Here, Harrison said, “ACOG is conflating different old definitions of abortion to deliberately obscure the fact that an elective abortion is specifically designed to end the life of the human being in the womb for no medical reason.”
She repeatedly stressed that the separation of a mother and her unborn baby to save the mother’s life is not the same as an elective abortion.
“Sometimes, women face life-threatening complications … in which the only way to save their lives is to separate them from their preborn children,” she said, providing the examples of ectopic pregnancy, severe preeclampsia, chorioamnionitis, and HELLP syndrome.

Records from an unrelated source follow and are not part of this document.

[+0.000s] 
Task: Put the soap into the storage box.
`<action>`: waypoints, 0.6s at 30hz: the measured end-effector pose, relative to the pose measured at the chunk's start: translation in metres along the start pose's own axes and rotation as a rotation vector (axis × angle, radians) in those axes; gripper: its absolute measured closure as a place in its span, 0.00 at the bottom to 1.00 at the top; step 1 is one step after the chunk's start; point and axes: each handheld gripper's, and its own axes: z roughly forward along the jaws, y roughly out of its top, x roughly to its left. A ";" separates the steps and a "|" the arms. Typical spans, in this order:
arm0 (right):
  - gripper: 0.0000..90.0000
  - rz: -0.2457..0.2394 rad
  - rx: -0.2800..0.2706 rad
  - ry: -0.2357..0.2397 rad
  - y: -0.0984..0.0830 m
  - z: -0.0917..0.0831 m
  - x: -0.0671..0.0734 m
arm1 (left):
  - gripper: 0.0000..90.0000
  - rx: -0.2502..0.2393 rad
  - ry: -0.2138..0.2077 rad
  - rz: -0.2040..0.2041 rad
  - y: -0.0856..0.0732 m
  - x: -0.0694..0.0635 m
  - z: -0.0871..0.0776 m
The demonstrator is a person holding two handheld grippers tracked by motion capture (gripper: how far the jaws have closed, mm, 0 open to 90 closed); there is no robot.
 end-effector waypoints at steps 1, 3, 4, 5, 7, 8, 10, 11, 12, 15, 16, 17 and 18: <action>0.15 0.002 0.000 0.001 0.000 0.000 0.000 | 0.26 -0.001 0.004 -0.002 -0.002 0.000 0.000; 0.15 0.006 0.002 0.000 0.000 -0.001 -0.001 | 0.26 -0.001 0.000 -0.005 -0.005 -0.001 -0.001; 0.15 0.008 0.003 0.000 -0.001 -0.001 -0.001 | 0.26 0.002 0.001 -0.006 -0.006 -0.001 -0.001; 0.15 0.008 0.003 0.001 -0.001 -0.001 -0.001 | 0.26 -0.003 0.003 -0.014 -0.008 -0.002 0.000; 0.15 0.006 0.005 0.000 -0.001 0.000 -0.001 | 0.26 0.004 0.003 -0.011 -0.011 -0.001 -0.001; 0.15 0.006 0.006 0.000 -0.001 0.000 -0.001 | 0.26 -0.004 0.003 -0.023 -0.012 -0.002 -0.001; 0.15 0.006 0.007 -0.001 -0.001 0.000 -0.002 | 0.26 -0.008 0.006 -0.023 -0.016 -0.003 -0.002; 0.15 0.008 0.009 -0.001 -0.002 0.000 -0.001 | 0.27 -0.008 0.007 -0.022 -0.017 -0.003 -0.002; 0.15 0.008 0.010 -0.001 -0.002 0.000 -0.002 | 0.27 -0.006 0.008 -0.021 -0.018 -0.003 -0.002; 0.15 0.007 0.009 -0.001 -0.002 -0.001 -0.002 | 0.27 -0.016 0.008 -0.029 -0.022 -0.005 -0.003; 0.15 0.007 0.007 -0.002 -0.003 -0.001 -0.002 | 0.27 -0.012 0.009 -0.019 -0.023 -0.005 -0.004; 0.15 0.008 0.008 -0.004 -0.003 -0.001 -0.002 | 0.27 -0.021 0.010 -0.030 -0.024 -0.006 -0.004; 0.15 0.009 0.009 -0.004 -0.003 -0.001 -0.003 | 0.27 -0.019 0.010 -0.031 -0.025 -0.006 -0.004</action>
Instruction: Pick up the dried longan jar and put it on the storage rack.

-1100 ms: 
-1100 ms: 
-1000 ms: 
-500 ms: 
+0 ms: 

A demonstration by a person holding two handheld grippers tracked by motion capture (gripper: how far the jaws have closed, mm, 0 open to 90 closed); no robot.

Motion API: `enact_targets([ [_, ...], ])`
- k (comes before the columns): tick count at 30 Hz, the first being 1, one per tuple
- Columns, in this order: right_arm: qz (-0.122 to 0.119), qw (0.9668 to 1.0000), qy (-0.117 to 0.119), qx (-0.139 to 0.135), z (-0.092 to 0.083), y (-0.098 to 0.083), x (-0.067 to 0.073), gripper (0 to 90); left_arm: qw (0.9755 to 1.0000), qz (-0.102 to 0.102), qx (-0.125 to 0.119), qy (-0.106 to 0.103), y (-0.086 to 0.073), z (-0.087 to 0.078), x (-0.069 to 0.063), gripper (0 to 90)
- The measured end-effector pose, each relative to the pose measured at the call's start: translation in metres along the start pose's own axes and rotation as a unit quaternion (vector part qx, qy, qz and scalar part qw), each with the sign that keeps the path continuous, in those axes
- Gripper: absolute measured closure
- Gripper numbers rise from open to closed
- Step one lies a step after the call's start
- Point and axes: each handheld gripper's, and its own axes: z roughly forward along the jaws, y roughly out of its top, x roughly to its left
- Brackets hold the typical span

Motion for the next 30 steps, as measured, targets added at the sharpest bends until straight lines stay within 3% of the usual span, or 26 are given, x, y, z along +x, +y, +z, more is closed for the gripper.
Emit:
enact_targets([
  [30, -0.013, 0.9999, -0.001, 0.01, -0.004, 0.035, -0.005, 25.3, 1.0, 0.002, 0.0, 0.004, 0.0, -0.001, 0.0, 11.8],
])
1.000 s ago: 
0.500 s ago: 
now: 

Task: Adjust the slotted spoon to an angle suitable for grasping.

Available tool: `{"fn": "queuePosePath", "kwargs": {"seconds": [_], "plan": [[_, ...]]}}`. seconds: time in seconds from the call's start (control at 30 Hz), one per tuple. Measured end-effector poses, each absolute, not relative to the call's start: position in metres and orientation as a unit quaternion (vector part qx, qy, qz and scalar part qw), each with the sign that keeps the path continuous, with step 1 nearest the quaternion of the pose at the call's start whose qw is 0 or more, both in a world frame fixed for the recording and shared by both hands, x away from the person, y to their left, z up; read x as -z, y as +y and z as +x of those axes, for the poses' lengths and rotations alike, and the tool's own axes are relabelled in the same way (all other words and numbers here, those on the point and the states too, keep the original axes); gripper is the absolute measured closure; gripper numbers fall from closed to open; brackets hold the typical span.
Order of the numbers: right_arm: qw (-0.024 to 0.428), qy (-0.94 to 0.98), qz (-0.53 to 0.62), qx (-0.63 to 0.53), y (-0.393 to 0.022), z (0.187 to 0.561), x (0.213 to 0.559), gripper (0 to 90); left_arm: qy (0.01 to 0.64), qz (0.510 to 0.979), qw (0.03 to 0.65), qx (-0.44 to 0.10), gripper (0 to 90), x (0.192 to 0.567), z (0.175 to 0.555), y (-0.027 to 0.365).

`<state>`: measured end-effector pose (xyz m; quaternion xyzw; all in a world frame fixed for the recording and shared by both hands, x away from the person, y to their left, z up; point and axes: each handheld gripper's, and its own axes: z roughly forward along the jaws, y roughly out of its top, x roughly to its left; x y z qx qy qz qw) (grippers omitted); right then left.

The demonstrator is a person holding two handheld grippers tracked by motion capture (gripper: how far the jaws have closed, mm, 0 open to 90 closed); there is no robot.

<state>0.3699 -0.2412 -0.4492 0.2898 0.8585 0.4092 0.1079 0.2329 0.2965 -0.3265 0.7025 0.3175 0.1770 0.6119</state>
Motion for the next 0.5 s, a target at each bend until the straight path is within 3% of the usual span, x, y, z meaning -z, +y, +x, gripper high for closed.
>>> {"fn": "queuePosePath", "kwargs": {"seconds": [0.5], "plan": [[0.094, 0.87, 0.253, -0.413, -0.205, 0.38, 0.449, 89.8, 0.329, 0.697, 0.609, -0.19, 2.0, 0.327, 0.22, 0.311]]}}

“In the case of an ectopic pregnancy, this involves removing the embryo from the woman’s fallopian tube,” she said. “In the case of the other complications listed, it involves prematurely inducing labor or performing a C-section.
These “lifesaving procedures” are not abortions, she said, because “they do not have as their primary purpose to kill the preborn child in the process.”
“In fact, in many cases, the added goal of killing the child would prove counterproductive if the woman is facing a health emergency, as it takes up to several days to prep the mother’s cervix for a late-term abortion, whereas a C-section can be completed in less than 30 minutes,” she added.
What does the Catholic Church say about abortion?
The Catholic Church teaches that abortion is “never permitted,” according to the “Ethical and Religious Directives for Catholic Health Care Services,” published by the United States Conference of Catholic Bishops (USCCB).
The U.S. bishops go on to define abortion as the “directly intended termination of pregnancy before viability or the directly intended destruction of a viable fetus,” or a baby who can survive outside the womb.
A Catholic woman is allowed to undergo life-saving treatment — even if it means that her unborn baby will die indirectly as a result of that treatment, according to the directives. The intention and action, in that case, are to save the mother’s life. It is not to end her baby’s life through abortion.
“Operations, treatments, and medications that have as their direct purpose the cure of a proportionately serious pathological condition of a pregnant woman are permitted when they cannot be safely postponed until the unborn child is viable, even if they will result in the death of the unborn child,” the directives read.